Following the anniversary of Star Trek: Voyager I looked up what else started the launch lineup of the United Paramount Network. Two hours a night, two nights a week, and everything else was cancelled after thirteen episodes and I’d never heard of any of them before looking this up.
Marker, a Stephen J. Cannell case-of-the-week light adventure show putting Richard Grieco in Hawaii (with Gates McFadden as Higgins to his Magnum) as the estranged son of a billionaire who discovers his father gave markers to people who had helped him or he thought might need help, like a cosy Equalizer.
The Watcher, an anthology crime show hosted by Sir Mix-A-Lot as a guy with surveillance cameras everywhere in Las Vegas. Nothing creepy there...
Platypus Man, a semi-autobiographical sitcom about a TV presenter.
Pig Sty, a sitcom about five single guys in a New York apartment and their superintendent.
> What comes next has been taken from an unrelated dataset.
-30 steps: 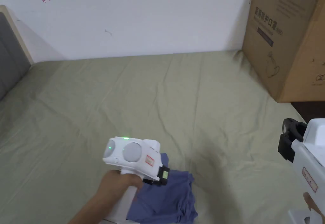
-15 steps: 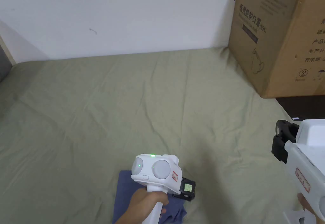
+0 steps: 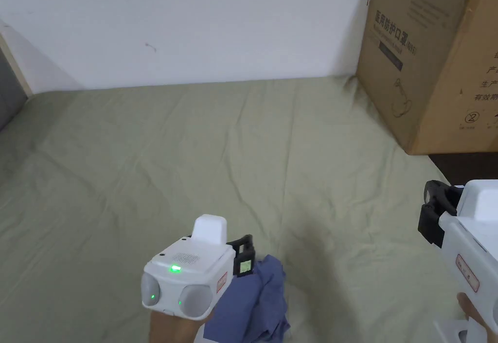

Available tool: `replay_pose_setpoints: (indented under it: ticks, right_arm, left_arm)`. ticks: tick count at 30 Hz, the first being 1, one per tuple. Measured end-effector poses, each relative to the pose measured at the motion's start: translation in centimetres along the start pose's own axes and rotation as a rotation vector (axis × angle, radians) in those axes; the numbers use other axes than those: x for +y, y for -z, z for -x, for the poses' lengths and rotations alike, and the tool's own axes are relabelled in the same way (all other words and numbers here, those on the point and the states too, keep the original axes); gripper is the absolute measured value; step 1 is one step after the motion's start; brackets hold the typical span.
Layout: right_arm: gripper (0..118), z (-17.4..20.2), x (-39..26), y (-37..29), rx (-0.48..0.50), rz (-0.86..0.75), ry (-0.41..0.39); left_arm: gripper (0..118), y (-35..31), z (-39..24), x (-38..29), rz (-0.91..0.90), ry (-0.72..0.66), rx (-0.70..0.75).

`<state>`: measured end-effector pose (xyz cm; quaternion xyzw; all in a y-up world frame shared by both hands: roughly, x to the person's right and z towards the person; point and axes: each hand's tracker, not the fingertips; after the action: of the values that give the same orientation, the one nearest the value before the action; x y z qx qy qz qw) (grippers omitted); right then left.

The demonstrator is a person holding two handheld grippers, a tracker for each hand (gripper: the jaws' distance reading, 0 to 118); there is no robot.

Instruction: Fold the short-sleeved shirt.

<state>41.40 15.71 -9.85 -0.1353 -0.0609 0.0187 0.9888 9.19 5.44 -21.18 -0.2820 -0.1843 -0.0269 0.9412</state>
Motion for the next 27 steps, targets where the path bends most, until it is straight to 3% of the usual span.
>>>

Cannell was a safe pair of hands, and the geographical variety was a good call, but they were all untried ideas, and with a Star Trek show as your flagship maybe you needed to go a little more geeky...
By comparison, The WB launched five days earlier with a variety of sitcoms and youth-oriented programming and some ran for years as it added dramas and became the station Buffy was on...
My only personal experience of something like this was the launch of the then Channel 5 in 1997, which was most of a day every day, and offhand all I can remember was The Jack Docherty Show and I think Hercules: The Legendary Journeys started pretty soon.